**What you will do**.
Whenever a line of the material contains the string "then", it should be copied.

═══ Data for analysis ═══

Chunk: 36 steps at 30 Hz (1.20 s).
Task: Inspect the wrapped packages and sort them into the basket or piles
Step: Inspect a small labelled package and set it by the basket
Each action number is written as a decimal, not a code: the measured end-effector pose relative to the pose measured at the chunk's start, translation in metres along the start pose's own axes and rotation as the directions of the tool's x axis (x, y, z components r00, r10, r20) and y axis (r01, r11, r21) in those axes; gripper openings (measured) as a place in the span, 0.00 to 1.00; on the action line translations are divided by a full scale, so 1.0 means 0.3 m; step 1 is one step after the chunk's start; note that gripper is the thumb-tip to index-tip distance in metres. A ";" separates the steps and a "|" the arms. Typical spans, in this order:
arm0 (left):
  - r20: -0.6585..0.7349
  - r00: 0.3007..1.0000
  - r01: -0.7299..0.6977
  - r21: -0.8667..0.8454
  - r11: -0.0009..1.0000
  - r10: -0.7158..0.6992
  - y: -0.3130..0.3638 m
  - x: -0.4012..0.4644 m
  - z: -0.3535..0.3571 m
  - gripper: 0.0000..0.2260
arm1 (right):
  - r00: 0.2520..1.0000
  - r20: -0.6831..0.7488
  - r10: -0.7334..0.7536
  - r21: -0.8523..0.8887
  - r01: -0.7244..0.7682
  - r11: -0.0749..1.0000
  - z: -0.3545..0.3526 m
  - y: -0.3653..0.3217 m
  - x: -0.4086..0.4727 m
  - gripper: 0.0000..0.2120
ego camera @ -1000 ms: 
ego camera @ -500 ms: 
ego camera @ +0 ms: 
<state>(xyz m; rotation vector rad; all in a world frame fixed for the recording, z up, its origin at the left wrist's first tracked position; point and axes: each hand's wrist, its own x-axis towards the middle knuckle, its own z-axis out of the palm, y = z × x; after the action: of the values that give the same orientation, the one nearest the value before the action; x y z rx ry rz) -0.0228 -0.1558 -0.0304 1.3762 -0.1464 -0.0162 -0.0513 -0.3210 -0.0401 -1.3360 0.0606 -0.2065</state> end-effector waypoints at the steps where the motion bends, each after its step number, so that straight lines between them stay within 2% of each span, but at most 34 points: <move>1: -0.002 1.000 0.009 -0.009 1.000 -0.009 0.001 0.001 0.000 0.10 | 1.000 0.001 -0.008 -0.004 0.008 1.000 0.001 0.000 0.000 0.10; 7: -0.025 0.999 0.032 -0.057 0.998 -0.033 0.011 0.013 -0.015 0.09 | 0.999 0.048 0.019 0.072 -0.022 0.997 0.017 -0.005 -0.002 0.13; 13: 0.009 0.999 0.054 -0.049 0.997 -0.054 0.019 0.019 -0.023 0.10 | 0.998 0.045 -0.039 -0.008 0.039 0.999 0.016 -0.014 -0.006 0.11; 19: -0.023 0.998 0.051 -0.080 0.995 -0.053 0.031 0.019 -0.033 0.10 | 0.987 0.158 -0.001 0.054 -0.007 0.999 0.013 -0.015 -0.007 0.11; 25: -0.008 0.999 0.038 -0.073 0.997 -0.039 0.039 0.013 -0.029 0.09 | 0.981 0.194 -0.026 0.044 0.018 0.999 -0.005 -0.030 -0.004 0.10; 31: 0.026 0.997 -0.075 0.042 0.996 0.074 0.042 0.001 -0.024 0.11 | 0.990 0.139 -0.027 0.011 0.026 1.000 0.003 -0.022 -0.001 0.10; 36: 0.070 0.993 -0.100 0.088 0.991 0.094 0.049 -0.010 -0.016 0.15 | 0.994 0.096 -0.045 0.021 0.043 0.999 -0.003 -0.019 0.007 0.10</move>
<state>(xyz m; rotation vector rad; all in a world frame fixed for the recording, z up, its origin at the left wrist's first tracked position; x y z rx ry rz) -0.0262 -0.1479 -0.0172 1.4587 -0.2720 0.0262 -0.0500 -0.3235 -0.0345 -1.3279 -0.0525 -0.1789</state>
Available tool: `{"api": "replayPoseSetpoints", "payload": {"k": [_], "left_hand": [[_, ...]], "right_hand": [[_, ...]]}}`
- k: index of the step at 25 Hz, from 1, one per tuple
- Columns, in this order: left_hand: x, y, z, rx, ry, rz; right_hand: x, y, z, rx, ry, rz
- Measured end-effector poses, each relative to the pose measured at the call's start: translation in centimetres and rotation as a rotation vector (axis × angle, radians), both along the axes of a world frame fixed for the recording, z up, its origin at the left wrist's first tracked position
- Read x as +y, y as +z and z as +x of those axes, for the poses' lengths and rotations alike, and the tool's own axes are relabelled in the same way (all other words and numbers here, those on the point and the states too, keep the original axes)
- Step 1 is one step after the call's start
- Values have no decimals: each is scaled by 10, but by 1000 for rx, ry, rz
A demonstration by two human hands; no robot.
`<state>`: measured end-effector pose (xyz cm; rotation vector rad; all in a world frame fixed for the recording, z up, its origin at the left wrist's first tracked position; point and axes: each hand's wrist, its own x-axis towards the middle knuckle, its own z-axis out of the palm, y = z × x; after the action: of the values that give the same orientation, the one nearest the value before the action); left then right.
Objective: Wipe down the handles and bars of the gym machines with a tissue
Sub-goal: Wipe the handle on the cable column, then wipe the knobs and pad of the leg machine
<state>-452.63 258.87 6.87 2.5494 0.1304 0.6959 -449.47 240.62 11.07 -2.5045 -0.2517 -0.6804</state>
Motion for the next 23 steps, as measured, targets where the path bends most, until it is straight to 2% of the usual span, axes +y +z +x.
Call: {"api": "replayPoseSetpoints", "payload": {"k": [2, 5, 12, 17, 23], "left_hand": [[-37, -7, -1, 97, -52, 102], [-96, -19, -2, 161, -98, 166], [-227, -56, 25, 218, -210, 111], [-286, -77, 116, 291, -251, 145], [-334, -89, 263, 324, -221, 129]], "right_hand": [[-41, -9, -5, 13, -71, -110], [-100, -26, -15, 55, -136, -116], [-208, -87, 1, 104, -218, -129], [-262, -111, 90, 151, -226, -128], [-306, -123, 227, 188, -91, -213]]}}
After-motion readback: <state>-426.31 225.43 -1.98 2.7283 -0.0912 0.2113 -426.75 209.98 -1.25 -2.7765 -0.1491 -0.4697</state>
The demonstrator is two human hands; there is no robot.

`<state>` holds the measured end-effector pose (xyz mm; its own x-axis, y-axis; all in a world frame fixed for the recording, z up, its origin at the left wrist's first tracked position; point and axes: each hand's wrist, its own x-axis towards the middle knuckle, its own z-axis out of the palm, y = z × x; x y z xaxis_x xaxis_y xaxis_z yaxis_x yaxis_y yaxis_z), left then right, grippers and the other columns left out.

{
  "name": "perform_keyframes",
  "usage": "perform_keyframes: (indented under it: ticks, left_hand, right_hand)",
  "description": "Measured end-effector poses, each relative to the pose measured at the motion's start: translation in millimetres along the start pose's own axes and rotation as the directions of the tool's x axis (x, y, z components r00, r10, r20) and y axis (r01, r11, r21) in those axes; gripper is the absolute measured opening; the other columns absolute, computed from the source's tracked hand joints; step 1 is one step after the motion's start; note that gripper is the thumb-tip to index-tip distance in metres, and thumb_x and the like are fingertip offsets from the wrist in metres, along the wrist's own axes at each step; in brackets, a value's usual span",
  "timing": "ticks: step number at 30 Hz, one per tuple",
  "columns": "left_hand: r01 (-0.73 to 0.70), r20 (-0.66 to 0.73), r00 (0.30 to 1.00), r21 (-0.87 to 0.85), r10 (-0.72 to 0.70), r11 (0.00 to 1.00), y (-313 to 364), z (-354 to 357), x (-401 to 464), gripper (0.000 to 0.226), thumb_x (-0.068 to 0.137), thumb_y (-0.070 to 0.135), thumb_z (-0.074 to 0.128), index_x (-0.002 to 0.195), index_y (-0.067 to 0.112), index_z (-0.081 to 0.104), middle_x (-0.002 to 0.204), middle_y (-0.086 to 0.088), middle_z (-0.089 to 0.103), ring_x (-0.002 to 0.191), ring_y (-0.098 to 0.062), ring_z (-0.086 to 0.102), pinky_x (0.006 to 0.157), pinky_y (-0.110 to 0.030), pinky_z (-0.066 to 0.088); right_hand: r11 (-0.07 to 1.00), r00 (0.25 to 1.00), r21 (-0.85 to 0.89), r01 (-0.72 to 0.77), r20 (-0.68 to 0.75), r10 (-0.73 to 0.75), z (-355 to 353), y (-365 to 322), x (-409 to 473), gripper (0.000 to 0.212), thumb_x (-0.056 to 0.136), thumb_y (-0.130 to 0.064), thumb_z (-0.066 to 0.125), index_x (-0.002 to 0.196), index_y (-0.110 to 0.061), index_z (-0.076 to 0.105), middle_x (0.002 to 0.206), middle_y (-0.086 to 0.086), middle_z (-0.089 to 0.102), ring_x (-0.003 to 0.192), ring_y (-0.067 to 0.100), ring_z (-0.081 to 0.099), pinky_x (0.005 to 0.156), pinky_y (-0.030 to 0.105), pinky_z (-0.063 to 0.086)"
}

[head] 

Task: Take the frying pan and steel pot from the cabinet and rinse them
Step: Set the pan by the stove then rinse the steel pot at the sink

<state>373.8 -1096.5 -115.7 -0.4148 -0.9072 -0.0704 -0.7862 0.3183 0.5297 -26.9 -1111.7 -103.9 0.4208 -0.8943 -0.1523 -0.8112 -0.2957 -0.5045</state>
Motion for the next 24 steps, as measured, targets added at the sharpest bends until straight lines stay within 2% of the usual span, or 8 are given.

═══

**Solution below**.
`<state>`: measured end-effector pose (xyz cm; rotation vector rad; all in a world frame fixed for the recording, z up, its origin at the left wrist's first tracked position; point and axes: each hand's wrist, its own x-axis towards the middle knuckle, its own z-axis out of the palm, y = z × x; after the action: of the values that give the same orientation, the one nearest the value before the action); left then right.
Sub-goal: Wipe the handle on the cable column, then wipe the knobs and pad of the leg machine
`<state>` holds the measured end-effector pose (xyz mm; its own x-axis, y-axis; all in a world frame fixed for the recording, z up, its origin at the left wrist's first tracked position; point and axes: each hand's wrist, its own x-axis towards the middle knuckle, its own z-axis out of the palm, y = z × x; x y z xaxis_x xaxis_y xaxis_z yaxis_x yaxis_y yaxis_z), left then right, grippers and the other columns left out.
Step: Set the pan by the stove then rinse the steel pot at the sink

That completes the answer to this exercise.